提供前には、クリスタルタイプの「クリスマス島の塩」をトマトとフィザリスにふります。これは〝浮かせる塩〟です。〝潜ませる塩〟でも旨みを引き出していますが、最後の塩でトマトの味と食感がより印象的になります。「クリスマス島の塩」はこうしたアクセントづくりも上手で、旨み十分の魚がより引き立ちました。
ここぞという時に使える最強の武器
最後はデセールの〝クレームダンジュ クリスマス島の塩とグリオットのコンポート、マンチェゴチーズの蜂蜜マリネ エスプレットのハーモニーレモンのクリームとオイル、レモングラスのアイスと共に〟です。これは甘いものや、乳製品に対する塩のアプローチです。「クリスマス島の塩」、そして辛味よりもパプリカ的なニュアンスの香りが特徴の「エスプレット」という唐辛子がポイントです。

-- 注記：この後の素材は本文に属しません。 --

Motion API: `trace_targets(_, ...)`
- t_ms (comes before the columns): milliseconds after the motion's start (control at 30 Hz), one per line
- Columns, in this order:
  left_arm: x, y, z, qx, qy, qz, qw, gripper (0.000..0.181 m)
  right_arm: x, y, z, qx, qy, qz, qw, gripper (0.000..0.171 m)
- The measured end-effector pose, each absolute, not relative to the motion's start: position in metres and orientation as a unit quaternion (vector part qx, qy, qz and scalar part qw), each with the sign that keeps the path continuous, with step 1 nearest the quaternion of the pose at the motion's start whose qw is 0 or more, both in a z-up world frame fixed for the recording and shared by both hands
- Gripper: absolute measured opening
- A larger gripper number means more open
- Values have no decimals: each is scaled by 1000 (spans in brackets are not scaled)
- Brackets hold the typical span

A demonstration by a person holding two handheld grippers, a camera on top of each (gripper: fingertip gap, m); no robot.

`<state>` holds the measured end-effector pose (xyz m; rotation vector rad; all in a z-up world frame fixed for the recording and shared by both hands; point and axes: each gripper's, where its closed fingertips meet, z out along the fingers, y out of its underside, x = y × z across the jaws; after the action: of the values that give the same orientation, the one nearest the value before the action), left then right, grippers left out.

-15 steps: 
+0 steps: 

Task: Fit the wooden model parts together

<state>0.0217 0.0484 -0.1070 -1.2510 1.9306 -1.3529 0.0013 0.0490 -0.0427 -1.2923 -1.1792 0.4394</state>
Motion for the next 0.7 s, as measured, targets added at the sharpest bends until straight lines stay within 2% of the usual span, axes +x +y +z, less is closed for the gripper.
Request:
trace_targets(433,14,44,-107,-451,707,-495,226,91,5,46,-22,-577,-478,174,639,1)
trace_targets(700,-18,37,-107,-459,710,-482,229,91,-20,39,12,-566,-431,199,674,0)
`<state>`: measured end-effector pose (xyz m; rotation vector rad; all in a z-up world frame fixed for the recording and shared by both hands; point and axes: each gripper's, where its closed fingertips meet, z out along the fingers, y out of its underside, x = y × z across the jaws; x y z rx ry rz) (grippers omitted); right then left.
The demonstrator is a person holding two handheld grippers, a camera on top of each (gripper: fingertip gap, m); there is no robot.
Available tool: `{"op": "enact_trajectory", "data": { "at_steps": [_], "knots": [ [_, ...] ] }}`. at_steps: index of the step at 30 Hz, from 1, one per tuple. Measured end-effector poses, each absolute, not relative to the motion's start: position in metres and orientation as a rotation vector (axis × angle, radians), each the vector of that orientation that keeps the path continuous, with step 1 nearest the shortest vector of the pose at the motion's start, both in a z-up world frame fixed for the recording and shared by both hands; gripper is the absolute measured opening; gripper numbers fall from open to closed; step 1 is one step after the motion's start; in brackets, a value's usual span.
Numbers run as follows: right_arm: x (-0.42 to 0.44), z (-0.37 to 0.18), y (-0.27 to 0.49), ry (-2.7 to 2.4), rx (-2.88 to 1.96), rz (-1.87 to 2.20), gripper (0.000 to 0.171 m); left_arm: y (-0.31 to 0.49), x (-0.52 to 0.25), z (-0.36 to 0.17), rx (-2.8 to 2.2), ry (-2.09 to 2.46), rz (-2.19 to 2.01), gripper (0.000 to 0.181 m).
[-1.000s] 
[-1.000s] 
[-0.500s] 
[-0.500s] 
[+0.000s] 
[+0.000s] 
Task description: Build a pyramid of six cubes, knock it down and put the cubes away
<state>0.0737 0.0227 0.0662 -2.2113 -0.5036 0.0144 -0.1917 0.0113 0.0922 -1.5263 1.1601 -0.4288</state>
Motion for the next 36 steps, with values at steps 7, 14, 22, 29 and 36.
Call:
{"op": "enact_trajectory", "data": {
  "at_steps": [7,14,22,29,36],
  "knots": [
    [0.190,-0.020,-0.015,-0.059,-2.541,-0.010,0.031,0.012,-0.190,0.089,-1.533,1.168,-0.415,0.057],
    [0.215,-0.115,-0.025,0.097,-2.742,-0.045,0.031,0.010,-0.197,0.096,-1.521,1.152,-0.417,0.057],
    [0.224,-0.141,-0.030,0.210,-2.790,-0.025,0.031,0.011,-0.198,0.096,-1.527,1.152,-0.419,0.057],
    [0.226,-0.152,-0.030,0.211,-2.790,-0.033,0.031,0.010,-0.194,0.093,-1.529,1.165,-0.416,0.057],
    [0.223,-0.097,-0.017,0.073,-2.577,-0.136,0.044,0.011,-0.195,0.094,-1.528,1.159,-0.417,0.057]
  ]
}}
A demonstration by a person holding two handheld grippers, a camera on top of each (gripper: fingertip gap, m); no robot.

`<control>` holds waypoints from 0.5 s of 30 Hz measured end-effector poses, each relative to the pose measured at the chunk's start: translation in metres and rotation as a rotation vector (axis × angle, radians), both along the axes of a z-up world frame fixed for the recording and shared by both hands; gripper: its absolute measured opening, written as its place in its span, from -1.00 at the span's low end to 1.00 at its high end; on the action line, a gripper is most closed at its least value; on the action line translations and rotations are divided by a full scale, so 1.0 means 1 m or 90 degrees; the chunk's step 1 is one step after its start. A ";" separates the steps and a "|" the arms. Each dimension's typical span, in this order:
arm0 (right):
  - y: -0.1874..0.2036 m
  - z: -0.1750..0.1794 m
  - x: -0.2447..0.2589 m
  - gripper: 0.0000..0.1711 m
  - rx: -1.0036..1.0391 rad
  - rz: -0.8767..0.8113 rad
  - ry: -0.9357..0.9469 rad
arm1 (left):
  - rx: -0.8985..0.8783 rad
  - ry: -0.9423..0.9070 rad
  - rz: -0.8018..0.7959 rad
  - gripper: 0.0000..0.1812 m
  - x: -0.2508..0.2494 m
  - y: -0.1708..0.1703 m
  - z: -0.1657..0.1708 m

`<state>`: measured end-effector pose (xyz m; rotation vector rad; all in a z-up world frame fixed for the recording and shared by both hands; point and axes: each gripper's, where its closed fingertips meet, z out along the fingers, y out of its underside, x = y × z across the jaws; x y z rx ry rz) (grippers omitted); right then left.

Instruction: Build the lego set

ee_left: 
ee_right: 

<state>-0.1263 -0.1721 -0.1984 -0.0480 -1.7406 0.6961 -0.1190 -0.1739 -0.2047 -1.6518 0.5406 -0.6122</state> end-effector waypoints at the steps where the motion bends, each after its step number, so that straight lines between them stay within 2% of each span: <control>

「クリスマス島の塩」は、クレームダンジュの上にエスプレットと一緒にふっています。クレームダンジュの甘みを「クリスマス島の塩」のミネラルによって増加させる狙いがありますが、ここにエスプレットがあることで、乳脂肪の香りがマジックのようにふわっと立ちます。塩の使い方としては〝浮かせる塩〟ですが、スパイスと合わさることでそれ以上の効果を生み出せました。またグリオットのコンポートにも、「クリスマス島の塩」を〝潜ませて〟甘みを引き出しています。
30年間で塩はいろいろ使ってきましたが、これほど私の考える塩の使い方、味の組み立て方と一体感が生まれるとは思いませんでした。「クリスマス島の塩」はここぞという時に使える、最強の武器になると思います。